Output the line with "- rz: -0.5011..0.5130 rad" and every following line to the end of the material, exactly as they appear.

+ + + + + + +

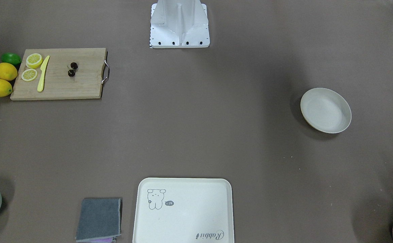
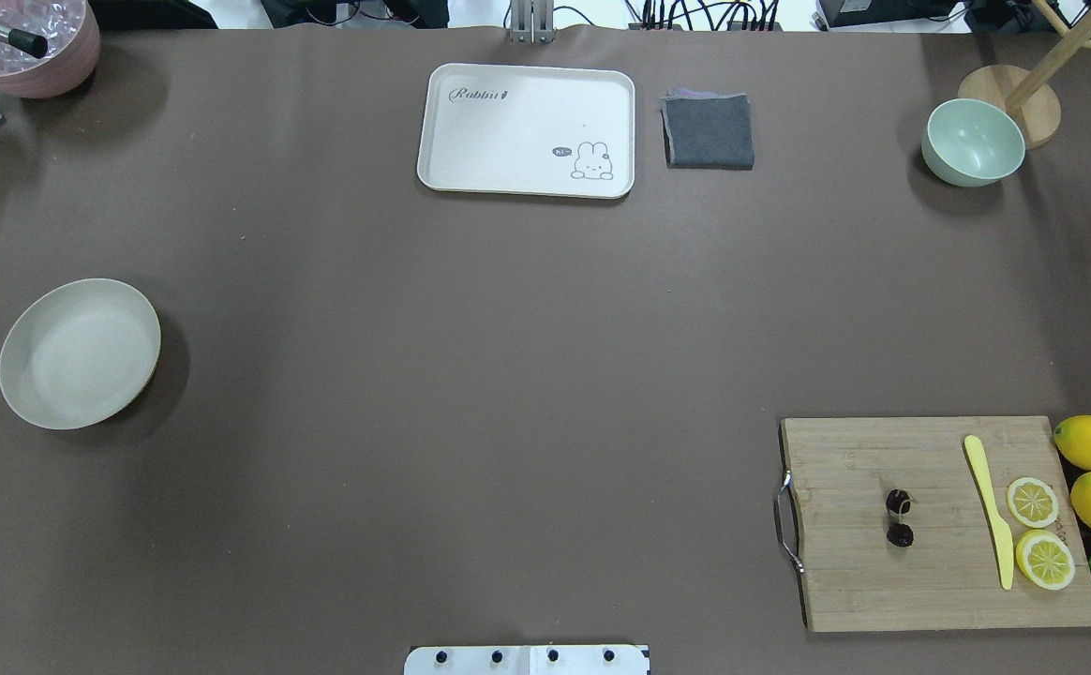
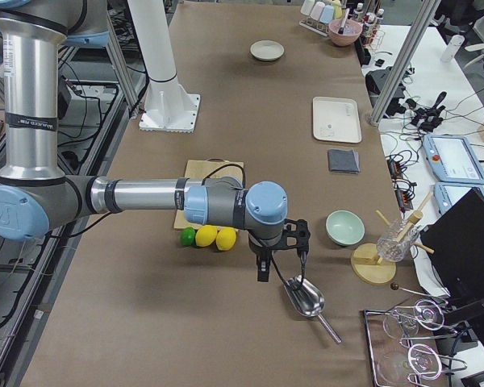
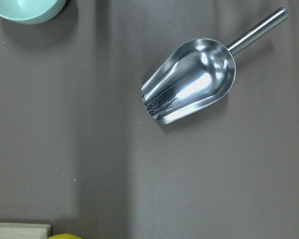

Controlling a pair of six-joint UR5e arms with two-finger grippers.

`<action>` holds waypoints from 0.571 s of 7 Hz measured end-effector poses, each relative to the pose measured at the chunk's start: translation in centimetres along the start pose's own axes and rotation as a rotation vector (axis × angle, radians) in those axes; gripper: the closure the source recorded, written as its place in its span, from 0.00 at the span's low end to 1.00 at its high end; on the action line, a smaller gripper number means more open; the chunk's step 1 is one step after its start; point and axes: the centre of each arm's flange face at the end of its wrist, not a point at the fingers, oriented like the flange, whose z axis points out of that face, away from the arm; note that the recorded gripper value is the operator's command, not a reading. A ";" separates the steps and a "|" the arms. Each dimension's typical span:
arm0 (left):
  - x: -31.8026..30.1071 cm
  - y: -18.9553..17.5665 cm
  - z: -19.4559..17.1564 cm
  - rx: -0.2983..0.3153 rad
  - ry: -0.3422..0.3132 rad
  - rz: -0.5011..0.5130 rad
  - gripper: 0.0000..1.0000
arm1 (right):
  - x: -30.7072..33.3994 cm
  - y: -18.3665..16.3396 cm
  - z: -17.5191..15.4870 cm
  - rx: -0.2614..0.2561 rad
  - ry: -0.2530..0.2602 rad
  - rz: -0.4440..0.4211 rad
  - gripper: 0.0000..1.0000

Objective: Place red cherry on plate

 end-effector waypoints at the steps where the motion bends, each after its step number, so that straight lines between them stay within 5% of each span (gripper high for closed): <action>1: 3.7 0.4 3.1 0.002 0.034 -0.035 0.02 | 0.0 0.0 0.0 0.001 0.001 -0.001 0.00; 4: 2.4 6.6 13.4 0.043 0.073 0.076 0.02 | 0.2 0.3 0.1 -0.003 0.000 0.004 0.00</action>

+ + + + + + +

Your solution.
  - rz: -0.5011..0.5130 rad
  - gripper: 0.0000..1.0000
arm1 (right):
  - x: -30.7072..33.3994 cm
  - y: -18.3665..16.3396 cm
  - z: -17.5191..15.4870 cm
  - rx: -0.2614..0.2561 rad
  - ry: -0.2530..0.2602 rad
  - rz: -0.4440..0.4211 rad
  - gripper: 0.0000..1.0000

Objective: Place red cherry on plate

 end-effector waypoints at the steps where the motion bends, each after its step number, so that straight lines between them stay within 5% of each span (gripper high for closed): <action>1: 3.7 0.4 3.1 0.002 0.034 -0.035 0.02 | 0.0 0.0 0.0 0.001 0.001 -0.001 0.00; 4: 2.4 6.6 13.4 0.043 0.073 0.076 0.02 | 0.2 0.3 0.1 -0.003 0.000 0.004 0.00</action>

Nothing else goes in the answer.